WHAT TO PRODUCE:
Where does the word "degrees" occur in the entries below? Copy every line that has it.

RECORD SET:
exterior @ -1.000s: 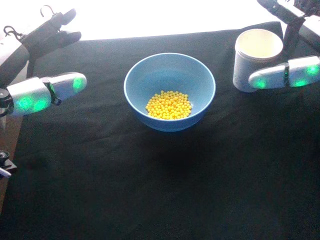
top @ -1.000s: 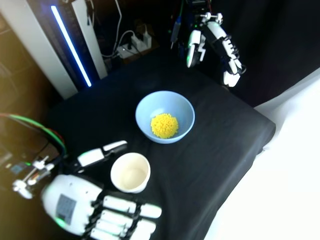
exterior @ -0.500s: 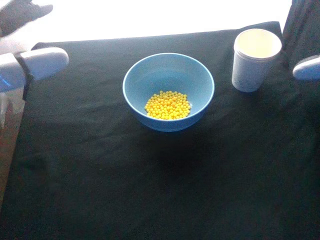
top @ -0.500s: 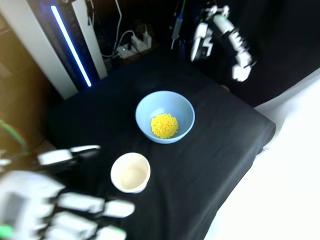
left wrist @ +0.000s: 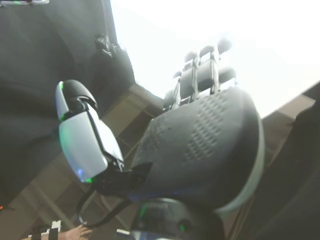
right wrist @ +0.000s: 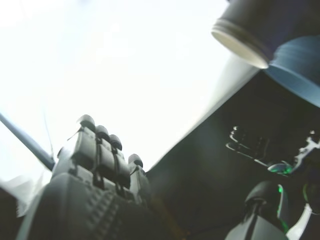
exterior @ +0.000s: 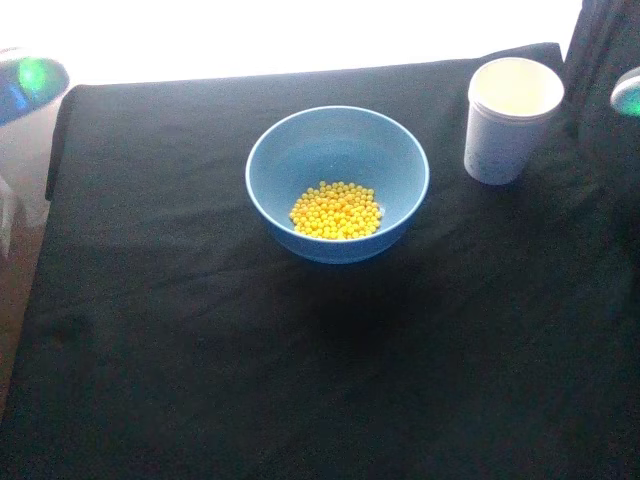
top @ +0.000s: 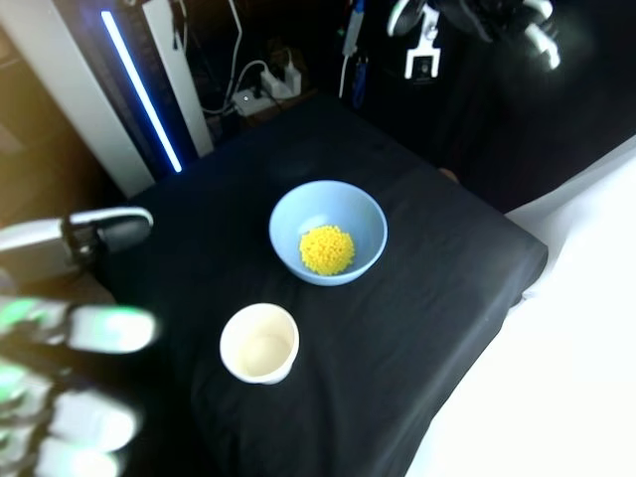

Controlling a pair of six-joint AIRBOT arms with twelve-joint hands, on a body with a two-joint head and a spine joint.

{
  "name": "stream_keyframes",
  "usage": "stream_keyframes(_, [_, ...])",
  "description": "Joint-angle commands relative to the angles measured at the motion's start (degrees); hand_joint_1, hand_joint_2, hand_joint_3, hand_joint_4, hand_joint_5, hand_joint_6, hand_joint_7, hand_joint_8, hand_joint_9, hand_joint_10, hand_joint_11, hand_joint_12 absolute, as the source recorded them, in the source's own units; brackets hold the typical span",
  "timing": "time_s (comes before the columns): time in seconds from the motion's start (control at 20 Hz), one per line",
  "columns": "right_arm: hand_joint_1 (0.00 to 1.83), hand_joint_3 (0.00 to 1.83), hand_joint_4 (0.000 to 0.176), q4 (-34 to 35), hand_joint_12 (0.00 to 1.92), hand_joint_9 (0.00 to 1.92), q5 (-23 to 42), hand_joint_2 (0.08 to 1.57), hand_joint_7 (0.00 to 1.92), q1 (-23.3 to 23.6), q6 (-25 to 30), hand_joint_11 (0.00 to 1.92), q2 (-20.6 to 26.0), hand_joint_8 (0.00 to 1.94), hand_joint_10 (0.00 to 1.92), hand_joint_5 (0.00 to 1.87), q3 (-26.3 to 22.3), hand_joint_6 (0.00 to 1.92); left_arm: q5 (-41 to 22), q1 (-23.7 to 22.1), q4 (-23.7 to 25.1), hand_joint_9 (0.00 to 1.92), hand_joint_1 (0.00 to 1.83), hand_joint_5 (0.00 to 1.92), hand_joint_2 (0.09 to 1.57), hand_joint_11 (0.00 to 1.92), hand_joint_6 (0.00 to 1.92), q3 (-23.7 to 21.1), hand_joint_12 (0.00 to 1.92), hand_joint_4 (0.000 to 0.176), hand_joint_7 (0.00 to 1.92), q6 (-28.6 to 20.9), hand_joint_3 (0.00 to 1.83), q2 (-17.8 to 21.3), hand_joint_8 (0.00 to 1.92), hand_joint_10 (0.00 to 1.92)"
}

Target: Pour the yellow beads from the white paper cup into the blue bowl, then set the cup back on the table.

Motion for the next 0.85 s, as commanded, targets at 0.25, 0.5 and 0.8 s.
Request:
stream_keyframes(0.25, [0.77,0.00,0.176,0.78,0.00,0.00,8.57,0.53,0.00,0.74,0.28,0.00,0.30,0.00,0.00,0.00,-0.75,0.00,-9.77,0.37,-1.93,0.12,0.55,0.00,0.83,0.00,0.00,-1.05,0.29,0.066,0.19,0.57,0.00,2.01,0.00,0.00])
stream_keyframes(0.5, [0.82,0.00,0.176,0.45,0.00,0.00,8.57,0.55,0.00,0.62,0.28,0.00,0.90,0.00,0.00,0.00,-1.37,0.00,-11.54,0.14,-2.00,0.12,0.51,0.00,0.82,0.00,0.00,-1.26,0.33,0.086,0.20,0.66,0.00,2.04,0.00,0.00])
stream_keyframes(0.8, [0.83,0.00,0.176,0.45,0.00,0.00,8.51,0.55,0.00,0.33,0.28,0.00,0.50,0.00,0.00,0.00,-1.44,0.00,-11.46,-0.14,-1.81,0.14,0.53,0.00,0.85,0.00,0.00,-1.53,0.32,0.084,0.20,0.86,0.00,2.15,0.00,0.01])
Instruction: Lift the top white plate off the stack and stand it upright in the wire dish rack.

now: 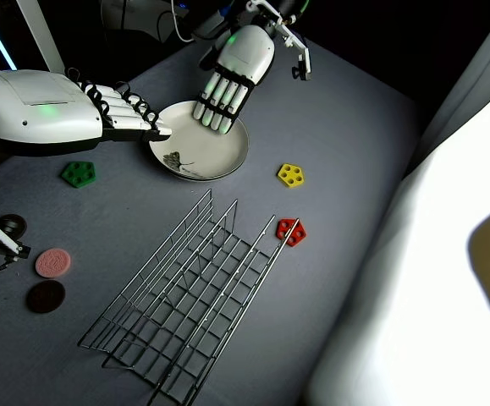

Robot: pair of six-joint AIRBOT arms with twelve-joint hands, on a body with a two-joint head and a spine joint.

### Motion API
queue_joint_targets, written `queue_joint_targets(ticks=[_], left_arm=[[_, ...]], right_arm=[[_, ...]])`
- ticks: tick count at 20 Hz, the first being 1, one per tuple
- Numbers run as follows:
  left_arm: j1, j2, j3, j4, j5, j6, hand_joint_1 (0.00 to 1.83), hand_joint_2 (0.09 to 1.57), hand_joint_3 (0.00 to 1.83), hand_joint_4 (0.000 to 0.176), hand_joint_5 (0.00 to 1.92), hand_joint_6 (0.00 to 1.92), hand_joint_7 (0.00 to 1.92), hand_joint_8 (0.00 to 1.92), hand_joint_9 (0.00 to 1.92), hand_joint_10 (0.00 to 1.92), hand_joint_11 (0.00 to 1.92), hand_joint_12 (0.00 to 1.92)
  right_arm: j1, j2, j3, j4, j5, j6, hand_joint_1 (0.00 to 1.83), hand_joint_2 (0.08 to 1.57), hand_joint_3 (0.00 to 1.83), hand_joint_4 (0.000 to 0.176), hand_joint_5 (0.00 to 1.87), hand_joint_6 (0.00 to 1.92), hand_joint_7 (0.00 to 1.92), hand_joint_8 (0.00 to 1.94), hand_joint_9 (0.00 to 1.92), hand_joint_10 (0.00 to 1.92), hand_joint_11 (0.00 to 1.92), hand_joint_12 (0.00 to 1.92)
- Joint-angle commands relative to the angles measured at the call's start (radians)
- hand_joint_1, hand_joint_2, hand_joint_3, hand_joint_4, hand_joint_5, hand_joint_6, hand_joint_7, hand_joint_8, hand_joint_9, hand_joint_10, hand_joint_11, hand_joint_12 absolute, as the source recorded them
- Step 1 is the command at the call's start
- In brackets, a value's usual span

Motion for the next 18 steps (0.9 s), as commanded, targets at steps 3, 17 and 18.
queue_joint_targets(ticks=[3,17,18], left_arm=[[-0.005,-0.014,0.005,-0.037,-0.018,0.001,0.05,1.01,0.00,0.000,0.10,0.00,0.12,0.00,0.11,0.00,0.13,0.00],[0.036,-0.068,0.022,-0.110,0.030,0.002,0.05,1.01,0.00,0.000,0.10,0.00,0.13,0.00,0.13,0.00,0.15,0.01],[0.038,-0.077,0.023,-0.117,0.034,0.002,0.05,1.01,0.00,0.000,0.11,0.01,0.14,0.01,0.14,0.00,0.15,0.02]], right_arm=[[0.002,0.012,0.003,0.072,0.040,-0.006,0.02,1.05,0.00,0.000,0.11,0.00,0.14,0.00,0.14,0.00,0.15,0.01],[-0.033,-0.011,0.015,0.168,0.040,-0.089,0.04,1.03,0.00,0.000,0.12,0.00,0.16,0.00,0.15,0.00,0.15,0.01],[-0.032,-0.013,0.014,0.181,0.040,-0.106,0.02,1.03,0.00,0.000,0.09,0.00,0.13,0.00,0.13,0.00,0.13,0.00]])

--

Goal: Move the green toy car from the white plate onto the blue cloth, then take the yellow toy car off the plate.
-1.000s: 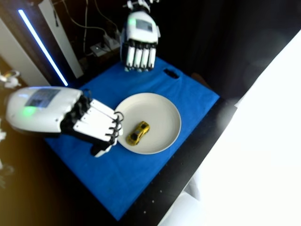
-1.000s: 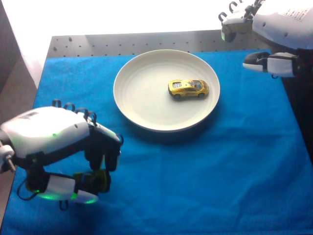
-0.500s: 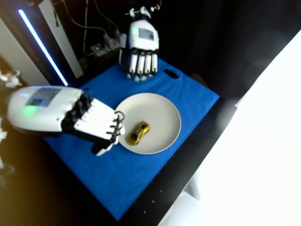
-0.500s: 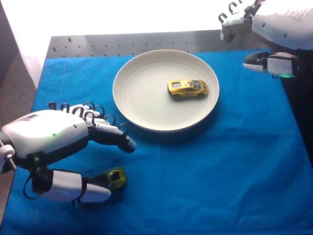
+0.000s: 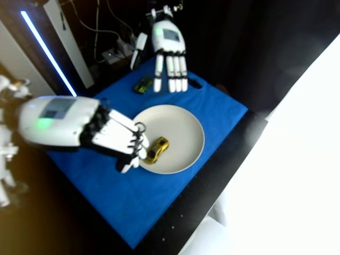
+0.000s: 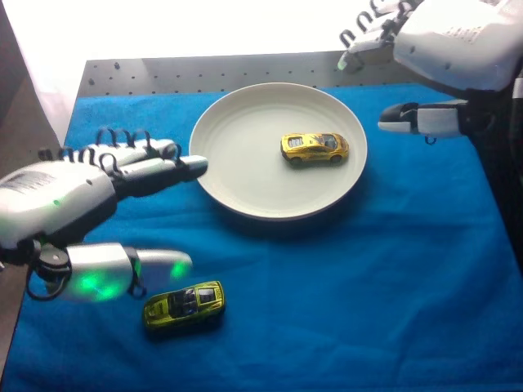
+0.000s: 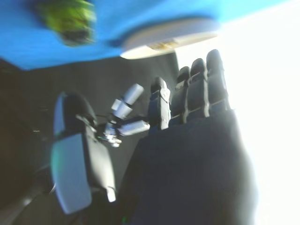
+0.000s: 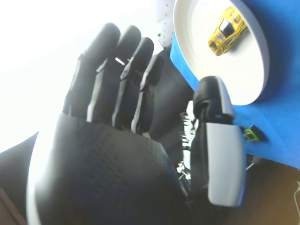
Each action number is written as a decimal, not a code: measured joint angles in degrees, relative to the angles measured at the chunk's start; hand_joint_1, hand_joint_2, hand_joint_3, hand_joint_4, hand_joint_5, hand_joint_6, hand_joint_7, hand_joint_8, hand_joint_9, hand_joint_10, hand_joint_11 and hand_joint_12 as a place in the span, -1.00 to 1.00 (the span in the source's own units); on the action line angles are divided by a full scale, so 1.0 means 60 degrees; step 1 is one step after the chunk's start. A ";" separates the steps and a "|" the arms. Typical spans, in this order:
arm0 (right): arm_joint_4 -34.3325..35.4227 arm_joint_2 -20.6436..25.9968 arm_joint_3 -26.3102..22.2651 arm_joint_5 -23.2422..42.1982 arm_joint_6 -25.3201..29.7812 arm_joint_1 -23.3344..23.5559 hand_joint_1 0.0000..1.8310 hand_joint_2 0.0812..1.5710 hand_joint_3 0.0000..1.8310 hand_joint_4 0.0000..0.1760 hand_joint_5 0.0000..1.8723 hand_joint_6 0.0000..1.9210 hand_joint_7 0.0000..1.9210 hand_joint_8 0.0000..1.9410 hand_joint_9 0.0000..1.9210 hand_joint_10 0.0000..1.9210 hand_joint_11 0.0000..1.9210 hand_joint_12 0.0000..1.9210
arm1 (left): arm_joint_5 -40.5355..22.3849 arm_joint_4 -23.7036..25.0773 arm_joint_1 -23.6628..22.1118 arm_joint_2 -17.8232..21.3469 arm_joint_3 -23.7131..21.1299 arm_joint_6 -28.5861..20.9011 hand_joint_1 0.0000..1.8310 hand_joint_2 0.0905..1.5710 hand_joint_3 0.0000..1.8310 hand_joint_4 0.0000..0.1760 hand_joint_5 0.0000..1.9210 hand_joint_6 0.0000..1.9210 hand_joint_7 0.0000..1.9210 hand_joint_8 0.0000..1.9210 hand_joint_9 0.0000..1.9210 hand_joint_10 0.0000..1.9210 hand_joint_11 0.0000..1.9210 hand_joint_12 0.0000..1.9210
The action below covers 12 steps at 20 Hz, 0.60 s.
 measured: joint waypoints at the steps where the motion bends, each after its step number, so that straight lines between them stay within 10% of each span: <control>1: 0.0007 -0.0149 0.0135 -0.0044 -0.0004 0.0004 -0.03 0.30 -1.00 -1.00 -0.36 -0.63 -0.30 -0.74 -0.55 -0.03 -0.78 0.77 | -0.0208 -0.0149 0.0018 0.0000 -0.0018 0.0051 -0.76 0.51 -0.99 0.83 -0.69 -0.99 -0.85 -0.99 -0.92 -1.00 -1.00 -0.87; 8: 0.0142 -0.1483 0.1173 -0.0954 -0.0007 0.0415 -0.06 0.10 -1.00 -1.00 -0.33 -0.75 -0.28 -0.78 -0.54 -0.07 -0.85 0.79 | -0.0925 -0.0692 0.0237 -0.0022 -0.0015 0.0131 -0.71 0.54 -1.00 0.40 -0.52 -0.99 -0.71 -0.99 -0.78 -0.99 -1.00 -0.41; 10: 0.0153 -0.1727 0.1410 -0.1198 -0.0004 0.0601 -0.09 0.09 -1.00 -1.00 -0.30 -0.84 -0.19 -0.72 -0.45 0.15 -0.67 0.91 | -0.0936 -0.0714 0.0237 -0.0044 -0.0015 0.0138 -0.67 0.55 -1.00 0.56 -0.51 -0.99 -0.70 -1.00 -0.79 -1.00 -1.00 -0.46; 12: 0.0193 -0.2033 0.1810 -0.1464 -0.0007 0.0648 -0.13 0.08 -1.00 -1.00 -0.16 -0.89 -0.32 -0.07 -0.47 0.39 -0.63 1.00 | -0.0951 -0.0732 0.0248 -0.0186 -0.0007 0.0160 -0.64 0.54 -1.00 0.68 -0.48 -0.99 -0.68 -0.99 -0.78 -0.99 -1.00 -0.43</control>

EXERCISE RESPONSE:
  "description": "Joint-angle commands relative to the angles measured at the motion's start (degrees); hand_joint_1, hand_joint_2, hand_joint_3, hand_joint_4, hand_joint_5, hand_joint_6, hand_joint_7, hand_joint_8, hand_joint_9, hand_joint_10, hand_joint_11, hand_joint_12 absolute, as the source recorded them, in the source's own units; brackets hold the typical span",
Each action number is written as a decimal, not a code: measured joint angles in degrees, relative to the angles measured at the chunk's start; hand_joint_1, hand_joint_2, hand_joint_3, hand_joint_4, hand_joint_5, hand_joint_6, hand_joint_7, hand_joint_8, hand_joint_9, hand_joint_10, hand_joint_11 and hand_joint_12 as a place in the span, -1.00 to 1.00 (the span in the source's own units); on the action line angles are divided by a full scale, so 1.0 means 60 degrees; step 1 is one step after the chunk's start. A ";" separates the steps and a "|" the arms. Typical spans, in this order:

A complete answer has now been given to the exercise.